- To do
Search the listing below for the string "frame" and show each line that contains it.

- Data supplied

++++++++

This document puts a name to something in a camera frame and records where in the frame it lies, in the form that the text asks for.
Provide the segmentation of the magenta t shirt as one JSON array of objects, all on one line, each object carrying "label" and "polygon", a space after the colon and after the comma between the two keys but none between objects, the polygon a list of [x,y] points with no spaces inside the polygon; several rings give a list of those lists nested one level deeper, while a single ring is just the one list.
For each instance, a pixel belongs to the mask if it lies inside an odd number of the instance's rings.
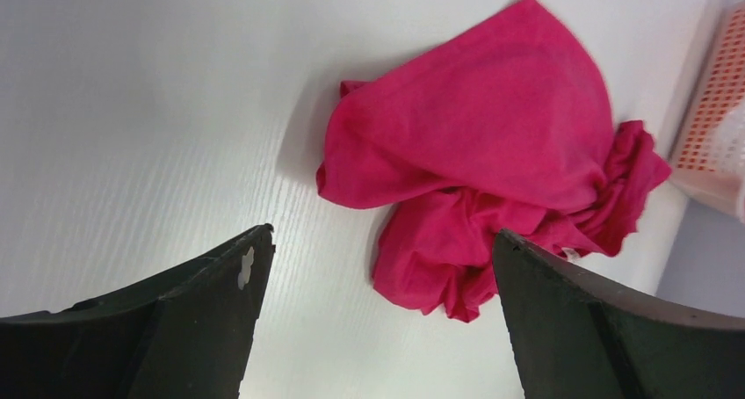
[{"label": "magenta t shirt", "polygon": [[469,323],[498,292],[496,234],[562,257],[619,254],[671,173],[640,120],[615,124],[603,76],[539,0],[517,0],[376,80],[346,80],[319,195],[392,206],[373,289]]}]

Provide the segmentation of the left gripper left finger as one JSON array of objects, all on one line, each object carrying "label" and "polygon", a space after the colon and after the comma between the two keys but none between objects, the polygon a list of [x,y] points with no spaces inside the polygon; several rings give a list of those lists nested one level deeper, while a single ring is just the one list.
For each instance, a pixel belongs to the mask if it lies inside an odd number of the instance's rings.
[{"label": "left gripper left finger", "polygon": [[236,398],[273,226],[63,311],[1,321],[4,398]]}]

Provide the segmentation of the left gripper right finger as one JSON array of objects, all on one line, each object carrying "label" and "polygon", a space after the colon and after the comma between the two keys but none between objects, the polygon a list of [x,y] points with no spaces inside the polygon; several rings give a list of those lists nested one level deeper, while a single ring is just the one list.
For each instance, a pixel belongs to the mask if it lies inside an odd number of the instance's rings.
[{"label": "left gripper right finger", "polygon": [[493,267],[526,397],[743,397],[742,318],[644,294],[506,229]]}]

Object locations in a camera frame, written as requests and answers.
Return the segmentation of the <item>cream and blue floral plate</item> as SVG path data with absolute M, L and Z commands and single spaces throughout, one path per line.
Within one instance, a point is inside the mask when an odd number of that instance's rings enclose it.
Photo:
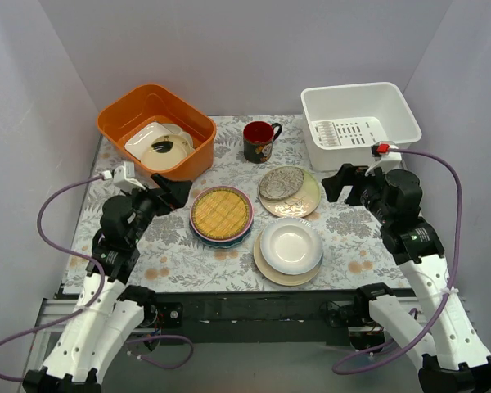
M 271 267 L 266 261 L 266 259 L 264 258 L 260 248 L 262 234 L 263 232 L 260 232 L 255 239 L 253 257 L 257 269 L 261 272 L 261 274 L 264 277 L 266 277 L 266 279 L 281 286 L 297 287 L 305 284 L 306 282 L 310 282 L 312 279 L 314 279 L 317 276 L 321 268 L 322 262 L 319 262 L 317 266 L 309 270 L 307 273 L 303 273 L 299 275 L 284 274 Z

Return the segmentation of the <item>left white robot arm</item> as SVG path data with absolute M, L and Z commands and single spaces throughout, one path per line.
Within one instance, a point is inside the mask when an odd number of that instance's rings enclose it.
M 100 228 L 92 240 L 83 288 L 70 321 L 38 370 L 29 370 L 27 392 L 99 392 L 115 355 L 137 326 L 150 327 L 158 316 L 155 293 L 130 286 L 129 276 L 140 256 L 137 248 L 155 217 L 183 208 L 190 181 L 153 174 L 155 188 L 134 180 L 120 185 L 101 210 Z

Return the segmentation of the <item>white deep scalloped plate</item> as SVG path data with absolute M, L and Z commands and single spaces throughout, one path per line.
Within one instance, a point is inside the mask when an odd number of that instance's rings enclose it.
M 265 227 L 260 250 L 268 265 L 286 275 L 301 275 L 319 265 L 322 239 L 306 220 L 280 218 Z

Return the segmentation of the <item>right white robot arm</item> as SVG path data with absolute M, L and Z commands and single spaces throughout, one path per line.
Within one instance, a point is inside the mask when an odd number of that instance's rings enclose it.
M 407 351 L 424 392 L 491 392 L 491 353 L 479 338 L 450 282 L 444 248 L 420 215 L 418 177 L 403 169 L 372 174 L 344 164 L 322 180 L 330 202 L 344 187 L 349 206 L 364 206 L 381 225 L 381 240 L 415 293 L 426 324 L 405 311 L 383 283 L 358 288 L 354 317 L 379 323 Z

++++++++

- Your response
This document puts a name to something in a camera frame and records where in the frame it lies, in the form that the text asks for.
Object locations in a camera frame, written as requests and answers.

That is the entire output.